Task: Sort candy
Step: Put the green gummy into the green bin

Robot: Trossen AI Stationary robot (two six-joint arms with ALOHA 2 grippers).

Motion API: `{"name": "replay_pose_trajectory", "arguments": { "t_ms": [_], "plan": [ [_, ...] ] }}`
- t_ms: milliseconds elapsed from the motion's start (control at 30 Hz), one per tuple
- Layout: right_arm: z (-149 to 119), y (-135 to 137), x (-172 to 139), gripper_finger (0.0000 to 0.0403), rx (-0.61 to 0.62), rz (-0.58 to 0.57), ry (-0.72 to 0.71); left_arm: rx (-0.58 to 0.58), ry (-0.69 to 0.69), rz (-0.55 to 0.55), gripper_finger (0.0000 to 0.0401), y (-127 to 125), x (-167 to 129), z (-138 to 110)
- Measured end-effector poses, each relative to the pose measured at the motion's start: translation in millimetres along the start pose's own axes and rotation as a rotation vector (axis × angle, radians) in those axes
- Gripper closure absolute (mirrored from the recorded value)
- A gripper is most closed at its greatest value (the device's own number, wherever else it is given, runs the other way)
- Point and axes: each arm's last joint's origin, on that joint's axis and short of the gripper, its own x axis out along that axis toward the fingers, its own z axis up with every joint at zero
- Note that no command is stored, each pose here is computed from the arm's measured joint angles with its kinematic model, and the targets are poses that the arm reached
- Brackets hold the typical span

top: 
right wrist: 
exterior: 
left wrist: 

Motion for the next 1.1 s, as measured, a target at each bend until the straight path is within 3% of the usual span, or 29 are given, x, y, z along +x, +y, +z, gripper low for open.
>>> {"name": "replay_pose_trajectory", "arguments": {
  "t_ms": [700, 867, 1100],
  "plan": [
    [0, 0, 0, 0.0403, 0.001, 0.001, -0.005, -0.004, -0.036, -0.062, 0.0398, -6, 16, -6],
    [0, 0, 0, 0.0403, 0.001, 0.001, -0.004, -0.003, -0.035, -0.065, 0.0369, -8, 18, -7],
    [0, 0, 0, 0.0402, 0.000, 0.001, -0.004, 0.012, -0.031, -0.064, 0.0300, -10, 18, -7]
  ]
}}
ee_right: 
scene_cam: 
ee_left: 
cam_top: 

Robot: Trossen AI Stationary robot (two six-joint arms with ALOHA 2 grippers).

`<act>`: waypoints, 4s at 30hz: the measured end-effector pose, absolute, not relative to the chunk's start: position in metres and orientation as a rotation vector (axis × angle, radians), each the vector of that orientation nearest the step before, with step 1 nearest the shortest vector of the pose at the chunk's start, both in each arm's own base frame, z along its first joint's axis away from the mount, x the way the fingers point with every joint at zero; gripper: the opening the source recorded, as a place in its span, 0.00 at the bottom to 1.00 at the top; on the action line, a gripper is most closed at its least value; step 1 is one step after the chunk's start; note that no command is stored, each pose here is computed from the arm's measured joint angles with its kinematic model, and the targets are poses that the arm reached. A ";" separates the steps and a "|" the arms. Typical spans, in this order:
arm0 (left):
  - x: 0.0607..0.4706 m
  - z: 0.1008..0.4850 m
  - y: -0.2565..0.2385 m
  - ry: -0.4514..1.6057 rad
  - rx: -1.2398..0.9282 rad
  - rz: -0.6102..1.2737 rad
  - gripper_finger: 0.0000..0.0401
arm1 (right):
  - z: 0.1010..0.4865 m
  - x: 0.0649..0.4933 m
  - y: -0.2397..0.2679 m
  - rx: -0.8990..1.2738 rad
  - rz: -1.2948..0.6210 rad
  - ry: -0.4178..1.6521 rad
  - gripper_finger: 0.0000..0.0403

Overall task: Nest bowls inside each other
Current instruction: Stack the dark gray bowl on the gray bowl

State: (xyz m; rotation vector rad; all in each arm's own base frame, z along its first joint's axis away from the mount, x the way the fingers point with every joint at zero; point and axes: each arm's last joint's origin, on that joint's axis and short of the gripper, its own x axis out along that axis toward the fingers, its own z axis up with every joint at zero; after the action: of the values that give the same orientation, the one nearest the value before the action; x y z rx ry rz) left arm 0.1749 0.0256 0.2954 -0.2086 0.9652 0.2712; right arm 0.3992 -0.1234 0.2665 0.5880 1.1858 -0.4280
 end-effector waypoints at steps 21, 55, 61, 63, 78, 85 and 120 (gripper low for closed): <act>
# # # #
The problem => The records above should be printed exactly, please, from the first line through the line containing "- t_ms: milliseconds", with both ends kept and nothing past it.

Expected output =>
Task: Sort candy
Step: Put the green gummy into the green bin

Robot: Trossen AI Stationary robot (two six-joint arms with ALOHA 2 grippers).

Motion API: `{"name": "replay_pose_trajectory", "arguments": { "t_ms": [_], "plan": [ [_, ...] ] }}`
- t_ms: milliseconds elapsed from the motion's start (control at 30 Hz), one per tuple

This answer is now complete.